- Task: Write out the data below exactly as given, without any of its pictures.

- Data shown:
········

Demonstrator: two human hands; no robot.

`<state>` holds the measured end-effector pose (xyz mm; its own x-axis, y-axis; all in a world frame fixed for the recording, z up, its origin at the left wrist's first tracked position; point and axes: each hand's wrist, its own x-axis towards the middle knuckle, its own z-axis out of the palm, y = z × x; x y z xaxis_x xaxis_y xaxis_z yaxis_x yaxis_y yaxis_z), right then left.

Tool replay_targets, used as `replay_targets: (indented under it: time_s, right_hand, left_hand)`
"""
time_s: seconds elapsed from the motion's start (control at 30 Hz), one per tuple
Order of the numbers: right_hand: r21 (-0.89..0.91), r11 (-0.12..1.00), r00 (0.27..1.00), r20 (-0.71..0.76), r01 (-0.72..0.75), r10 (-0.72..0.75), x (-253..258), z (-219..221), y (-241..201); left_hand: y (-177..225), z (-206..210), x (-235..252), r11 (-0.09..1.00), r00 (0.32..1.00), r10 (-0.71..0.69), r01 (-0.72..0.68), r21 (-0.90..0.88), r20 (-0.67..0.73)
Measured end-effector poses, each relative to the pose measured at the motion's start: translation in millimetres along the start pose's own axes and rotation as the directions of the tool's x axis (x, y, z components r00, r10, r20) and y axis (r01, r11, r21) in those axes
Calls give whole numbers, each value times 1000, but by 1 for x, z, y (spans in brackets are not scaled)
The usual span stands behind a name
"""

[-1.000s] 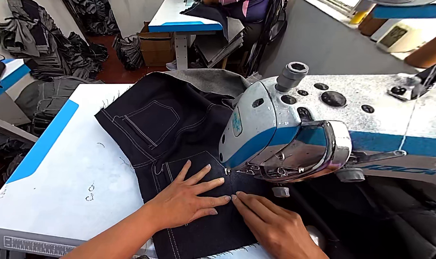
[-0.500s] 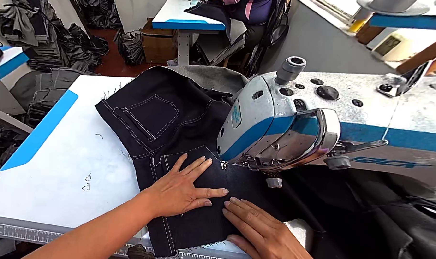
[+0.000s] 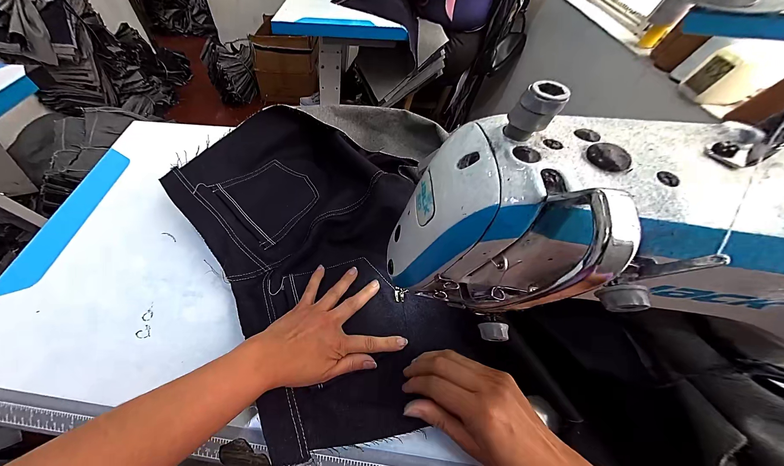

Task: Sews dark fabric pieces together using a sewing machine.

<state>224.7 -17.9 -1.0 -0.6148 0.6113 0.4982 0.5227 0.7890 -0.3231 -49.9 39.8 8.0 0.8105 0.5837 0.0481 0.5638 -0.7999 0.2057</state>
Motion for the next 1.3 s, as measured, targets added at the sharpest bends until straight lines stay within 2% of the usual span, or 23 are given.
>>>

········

- Task result:
Demonstrator: two human hands; no robot.

`<state>` holds the measured end-effector pose (xyz mm; its own x-axis, y-axis; all in a world frame fixed for the recording, z up, its origin at the left wrist's first tracked position; point and axes: each hand's wrist, its own x-axis towards the middle knuckle, its own z-axis out of the palm, y = z × x; x y z xaxis_x xaxis_y xaxis_z yaxis_x yaxis_y yaxis_z), right then left.

Tool replay_targets, used as `replay_targets: (indented under it: time_s, right_hand, left_hand)`
"""
time_s: seconds elapsed from the motion's start (control at 30 Hz), one per tuple
Order of the numbers: right_hand: r21 (-0.89..0.91), r11 (-0.12..1.00), r00 (0.27..1.00), r20 (-0.71..0.76), r01 (-0.72..0.75), r10 (-0.72..0.75), x (-253..258), z (-219..221), y (-241..201); left_hand: y (-177..225), z (-206..210), x (-235..252), r11 (-0.09..1.00), r00 (0.32..1.00), r10 (-0.71..0.69), r01 (-0.72..0.68), r21 (-0.90..0.88), r20 (-0.67..0.73)
Measured end-effector poses, each relative to the pose measured at the motion's start: translation in millimetres along the start pose's own axes and rotation as the directions of the tool's x axis (x, y, z components r00, r10, r20) and y axis (r01, r11, r21) in those axes
Calls give whole numbers, each value times 1000, but by 1 for x, z, y (spans in brackets are not scaled)
The usual span stands behind a name
"""

[-1.000s] 
[-0.500s] 
[+0.000s] 

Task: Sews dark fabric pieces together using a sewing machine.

<state>224.7 -17.9 -1.0 -0.6148 0.6113 0.4982 0.5227 0.7890 -0.3231 -49.9 39.8 8.0 0.8105 0.5837 0.0481 0.5638 -0.7999 0.2057</state>
Motion for the next 1.3 s, as measured, targets added at the sharpest bends until straight lines stay within 2% of the usual span, or 23 are given.
>>>

With that, the exercise is done.